__WORK TO BE COMPLETED__. Leaving nothing out, set down all the data exactly.

__DATA BELOW__.
--------------------------------------------------

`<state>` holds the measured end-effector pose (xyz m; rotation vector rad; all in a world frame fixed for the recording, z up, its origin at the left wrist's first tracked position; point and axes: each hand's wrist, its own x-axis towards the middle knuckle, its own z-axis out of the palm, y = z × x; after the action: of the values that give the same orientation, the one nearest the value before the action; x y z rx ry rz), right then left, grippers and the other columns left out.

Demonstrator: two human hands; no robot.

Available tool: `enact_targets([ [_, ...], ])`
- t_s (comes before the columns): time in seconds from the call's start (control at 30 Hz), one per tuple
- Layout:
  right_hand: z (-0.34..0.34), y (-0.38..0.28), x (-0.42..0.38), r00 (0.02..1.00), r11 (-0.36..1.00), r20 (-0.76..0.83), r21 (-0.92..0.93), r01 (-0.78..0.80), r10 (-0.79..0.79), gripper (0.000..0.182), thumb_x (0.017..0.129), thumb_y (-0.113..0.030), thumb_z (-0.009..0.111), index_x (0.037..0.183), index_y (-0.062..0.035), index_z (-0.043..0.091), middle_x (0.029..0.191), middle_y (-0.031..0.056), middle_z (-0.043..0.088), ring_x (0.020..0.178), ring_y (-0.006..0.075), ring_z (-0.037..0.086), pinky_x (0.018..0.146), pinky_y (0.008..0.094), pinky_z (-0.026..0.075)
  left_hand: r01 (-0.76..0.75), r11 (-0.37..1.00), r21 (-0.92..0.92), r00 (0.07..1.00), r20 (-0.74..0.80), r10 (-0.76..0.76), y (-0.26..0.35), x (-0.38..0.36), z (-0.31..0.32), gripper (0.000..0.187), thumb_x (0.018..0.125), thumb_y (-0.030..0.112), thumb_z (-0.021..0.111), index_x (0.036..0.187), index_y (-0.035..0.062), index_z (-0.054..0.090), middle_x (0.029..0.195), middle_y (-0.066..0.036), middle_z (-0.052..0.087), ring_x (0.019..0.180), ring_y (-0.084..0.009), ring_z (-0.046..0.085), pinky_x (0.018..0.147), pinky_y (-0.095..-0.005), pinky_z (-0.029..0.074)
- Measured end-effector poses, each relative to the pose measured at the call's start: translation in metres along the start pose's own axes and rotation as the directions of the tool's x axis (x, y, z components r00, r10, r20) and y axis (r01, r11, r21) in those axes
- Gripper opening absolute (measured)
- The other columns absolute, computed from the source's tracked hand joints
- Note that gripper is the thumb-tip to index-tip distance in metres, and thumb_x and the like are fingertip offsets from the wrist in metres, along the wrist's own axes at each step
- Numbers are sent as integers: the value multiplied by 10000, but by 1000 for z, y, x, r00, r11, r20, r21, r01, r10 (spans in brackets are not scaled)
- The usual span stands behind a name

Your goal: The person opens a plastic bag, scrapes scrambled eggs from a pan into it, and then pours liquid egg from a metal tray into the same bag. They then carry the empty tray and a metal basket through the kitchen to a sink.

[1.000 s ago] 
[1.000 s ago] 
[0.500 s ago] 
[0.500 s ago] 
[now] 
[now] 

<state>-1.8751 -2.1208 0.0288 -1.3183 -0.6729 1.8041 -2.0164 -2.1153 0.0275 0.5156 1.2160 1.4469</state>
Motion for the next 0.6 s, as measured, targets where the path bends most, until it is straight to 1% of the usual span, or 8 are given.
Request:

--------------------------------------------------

__SOLUTION FOR THIS PROBLEM__.
`<state>` holds the measured end-effector pose (xyz m; rotation vector rad; all in a world frame fixed for the recording, z up, its origin at the left wrist's first tracked position; point and axes: each hand's wrist, its own x-axis towards the middle knuckle, its own z-axis out of the palm, y = z × x; after the action: of the values that give the same orientation, the one nearest the value before the action; x y z rx ry rz), right then left, grippers and the other columns left out.

Demonstrator: two human hands; no robot.

Available tool: `enact_targets([ [_, ...], ])`
- t_s (comes before the columns): time in seconds from the call's start (control at 30 Hz), one per tuple
- Layout:
  right_hand: z (-0.34..0.34), y (-0.38..0.28), x (-0.42..0.38), r00 (0.02..1.00), r11 (-0.36..1.00), r20 (-0.76..0.83), r21 (-0.92..0.93), r01 (-0.78..0.80), r10 (-0.79..0.79), gripper (0.000..0.182), thumb_x (0.017..0.129), thumb_y (-0.113..0.030), thumb_z (-0.009..0.111), index_x (0.037..0.183), index_y (-0.062..0.035), index_z (-0.043..0.091), middle_x (0.029..0.191), middle_y (-0.031..0.056), middle_z (-0.043..0.088), ring_x (0.020..0.178), ring_y (-0.006..0.075), ring_z (-0.037..0.086), pinky_x (0.018..0.146), pinky_y (0.008..0.094), pinky_z (-0.026..0.075)
  left_hand: r01 (-0.76..0.75), r11 (-0.37..1.00), r21 (-0.92..0.92), r00 (0.07..1.00), r20 (-0.74..0.80), r10 (-0.76..0.76), y (-0.26..0.35), x (-0.38..0.36), z (-0.31..0.32), gripper (0.000..0.187), thumb_x (0.018..0.125), thumb_y (-0.030..0.112), thumb_z (-0.021..0.111), index_x (0.036..0.187), index_y (-0.035..0.062), index_z (-0.054..0.090), middle_x (0.029..0.195), middle_y (-0.066..0.036), middle_z (-0.052..0.087), ring_x (0.019..0.180), ring_y (-0.084..0.009), ring_z (-0.046..0.085), pinky_x (0.018..0.147), pinky_y (-0.095..-0.005), pinky_z (-0.029..0.074)
- Measured end-effector poses, each relative to the pose measured at the call's start: translation in metres along the start pose's own axes and rotation as the directions of the tool's x axis (x, y, z components r00, r10, r20) and y axis (r01, r11, r21) in those axes
- Gripper opening absolute (measured)
- The other columns absolute, computed from the source's tracked hand joints
- Note that gripper is the thumb-tip to index-tip distance in metres, and thumb_x and the like are fingertip offsets from the wrist in metres, along the wrist's own axes at each step
- Numbers are sent as integers: the value multiplied by 10000, but by 1000 for z, y, x, r00, r11, r20, r21, r01, r10 (spans in brackets are not scaled)
- The usual span stands behind a name

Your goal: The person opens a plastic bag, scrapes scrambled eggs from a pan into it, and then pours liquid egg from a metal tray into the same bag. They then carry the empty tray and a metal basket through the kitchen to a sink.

[1.000 s ago] 
[1.000 s ago] 
[0.500 s ago] 
[0.500 s ago] 
[now] 
[now] 

<state>-1.8751 -2.1208 0.0288 -1.3183 -0.6729 1.8041 -2.0164 -2.1153 0.0275 0.5156 1.2160 1.4469</state>
Motion for the next 0.6 s, as measured, targets where the path bends most, until it is straight to 1% of the usual span, or 8 are given.
Request:

With this, there is nothing more to the exercise.